Hacker Newsnew | past | comments | ask | show | jobs | submitlogin

I still don't understand why it's important to have all these areas of expertise embodied in a single person called a "data scientist". Rather than hire one of these rare and expensive people, why couldn't a business hire a statistician and a couple of computer science people and have them work as a team? Given how few data scientists there currently are and the high demand for them, you might even be able to get these three people for less money than one data scientist.

Also, someone who has to constantly shift their attention between statistics and database servers might get less done than somebody who can concentrate on the mathematics and let their co-workers handle the implementation details.



"Rather than hire one of these rare and expensive people, why couldn't a business hire a statistician and a couple of computer science people and have them work as a team?"

This paradigm shift is happening at intelligent companies.
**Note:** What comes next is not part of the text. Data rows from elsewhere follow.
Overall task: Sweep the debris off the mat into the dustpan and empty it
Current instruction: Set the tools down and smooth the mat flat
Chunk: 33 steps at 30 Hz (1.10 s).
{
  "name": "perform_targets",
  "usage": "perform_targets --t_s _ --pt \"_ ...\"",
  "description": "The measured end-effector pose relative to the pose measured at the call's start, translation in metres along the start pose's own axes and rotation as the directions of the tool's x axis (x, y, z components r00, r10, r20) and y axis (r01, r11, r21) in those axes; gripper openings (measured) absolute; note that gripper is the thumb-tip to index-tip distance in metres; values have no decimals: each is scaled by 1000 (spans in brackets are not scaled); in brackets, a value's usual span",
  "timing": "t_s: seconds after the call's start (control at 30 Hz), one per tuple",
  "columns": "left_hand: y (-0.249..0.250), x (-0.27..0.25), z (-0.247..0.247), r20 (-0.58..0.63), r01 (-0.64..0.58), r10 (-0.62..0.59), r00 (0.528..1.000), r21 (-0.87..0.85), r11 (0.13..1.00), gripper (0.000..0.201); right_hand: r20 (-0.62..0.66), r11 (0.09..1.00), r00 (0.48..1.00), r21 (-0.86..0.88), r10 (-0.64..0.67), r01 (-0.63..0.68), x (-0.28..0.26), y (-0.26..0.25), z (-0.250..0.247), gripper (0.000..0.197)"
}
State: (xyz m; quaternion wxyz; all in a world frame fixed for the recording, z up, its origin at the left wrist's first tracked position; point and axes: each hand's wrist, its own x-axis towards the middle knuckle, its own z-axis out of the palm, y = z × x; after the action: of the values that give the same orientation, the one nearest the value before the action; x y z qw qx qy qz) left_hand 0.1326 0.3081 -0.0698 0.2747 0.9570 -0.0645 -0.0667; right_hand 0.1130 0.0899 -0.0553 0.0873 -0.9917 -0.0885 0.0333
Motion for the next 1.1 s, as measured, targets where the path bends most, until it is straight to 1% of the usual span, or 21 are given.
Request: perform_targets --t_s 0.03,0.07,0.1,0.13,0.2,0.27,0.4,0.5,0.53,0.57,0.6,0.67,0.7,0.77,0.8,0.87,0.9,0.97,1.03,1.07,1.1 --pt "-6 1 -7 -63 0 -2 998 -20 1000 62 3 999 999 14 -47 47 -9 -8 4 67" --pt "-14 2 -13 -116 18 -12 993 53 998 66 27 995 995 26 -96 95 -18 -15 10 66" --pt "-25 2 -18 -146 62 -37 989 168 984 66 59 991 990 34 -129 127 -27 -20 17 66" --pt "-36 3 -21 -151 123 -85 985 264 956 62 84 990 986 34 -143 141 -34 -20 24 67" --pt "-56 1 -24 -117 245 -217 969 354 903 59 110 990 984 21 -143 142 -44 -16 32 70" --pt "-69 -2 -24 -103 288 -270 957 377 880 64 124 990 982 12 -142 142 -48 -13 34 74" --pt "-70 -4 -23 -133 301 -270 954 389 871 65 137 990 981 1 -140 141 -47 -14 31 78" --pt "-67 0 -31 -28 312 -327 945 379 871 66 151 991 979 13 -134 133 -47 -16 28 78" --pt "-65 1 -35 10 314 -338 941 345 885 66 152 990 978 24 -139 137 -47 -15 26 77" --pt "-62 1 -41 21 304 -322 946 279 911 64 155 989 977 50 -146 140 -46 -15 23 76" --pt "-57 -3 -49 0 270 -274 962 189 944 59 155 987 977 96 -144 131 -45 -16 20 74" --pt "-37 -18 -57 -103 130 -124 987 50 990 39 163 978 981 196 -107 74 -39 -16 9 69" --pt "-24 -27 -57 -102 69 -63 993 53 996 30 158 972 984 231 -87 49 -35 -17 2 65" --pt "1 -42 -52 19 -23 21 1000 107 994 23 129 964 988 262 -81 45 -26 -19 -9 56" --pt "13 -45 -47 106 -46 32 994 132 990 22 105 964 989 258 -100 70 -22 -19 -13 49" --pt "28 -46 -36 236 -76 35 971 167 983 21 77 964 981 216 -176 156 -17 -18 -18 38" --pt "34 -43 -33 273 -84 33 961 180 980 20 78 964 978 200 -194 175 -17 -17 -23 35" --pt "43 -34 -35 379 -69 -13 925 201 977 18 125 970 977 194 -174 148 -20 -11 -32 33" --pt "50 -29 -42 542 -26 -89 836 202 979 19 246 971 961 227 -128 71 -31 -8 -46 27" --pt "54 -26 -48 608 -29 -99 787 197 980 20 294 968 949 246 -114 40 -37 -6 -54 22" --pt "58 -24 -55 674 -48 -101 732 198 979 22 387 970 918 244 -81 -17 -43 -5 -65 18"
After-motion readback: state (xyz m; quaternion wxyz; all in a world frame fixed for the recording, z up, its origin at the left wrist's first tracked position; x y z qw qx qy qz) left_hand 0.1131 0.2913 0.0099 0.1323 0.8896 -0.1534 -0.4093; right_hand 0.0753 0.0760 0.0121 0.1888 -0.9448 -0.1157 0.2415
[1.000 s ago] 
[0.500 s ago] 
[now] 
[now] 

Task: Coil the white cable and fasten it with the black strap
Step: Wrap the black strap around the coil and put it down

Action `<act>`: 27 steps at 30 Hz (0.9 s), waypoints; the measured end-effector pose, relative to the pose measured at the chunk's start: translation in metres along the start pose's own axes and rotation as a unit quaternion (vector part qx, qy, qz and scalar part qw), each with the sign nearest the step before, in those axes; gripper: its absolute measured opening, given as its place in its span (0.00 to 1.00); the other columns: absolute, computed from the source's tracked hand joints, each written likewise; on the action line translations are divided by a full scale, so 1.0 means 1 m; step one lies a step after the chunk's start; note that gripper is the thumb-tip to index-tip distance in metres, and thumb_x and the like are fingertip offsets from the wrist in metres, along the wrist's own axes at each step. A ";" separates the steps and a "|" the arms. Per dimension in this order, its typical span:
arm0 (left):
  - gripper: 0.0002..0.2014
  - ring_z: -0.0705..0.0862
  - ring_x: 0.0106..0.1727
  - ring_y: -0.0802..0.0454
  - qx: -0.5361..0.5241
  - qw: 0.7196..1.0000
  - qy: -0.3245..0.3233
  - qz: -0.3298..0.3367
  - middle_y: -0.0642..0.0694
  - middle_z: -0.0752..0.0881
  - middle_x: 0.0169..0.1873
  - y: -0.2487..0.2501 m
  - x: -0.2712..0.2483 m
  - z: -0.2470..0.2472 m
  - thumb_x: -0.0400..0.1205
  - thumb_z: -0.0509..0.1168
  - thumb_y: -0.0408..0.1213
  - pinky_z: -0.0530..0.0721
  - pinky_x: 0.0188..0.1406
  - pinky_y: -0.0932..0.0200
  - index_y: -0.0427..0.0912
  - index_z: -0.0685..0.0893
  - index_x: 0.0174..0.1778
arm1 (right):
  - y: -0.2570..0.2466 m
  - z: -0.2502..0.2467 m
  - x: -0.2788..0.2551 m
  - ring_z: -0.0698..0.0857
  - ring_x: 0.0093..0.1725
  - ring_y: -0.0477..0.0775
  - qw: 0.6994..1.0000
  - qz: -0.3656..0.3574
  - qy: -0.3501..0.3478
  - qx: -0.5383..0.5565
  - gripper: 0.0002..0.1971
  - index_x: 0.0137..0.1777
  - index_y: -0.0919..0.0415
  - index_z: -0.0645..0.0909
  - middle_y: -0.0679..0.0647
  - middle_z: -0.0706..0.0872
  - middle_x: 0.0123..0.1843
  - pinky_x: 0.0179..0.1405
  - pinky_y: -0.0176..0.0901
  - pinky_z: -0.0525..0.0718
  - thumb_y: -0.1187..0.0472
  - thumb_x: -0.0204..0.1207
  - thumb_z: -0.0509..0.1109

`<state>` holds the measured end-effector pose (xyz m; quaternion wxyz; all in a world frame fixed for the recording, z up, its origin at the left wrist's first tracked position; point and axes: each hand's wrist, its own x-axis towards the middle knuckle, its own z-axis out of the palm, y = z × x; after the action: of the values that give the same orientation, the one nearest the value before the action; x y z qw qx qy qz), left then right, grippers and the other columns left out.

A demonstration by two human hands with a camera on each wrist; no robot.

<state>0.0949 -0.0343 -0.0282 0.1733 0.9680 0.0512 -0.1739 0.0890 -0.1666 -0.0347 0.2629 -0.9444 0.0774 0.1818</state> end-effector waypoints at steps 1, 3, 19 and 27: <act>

You hire a competent software developer who took stats 101 and knows how to Google some stuff, then have him oversee a pair of interns, one who has a math/stats degree and the other who has a physics/engineering degree. In six months you'll have a trained Data Science (tm) team.


The problem with this is that people's skills combine non-linearly. Just like a cluster of 100 machines is not 100 times faster than a single machine. After all, why do we need kite surfers, just tie a surfer and a kite jumper together.

OK, so let's say I'm the scientist working alongside a couple of computer science people. Now, every time I have to remove a comma from the files they exported for me, should I ask them to please write a magic line into the shell for me. Every time I have to parse data in json or whatever else I don't know anything about I wait for them to do it for me. Every time data has to be loaded from a database, I explain what data I want, wait for the computer science person to write and execute a query for me? Just doesn't work this way.

When working with data you have to be able to experiment, and to experiment you have to have an idea about what's possible and what's not. If, as a scientist you do not understand what these practical tools can do for you, your experimentation will be severely limited. You have to be able to pair up the most promising mathematical approach with the simplest techniques that get you there. This is very hard to do, unless the same person knows about both maths and computer tools.

But more fundamentally, machine learning (or data science) does not equal statistics + computer science. The skillset you need to be a powerful part of the team is not simply a union of various computer science and statistics skills. It requires a different mindset.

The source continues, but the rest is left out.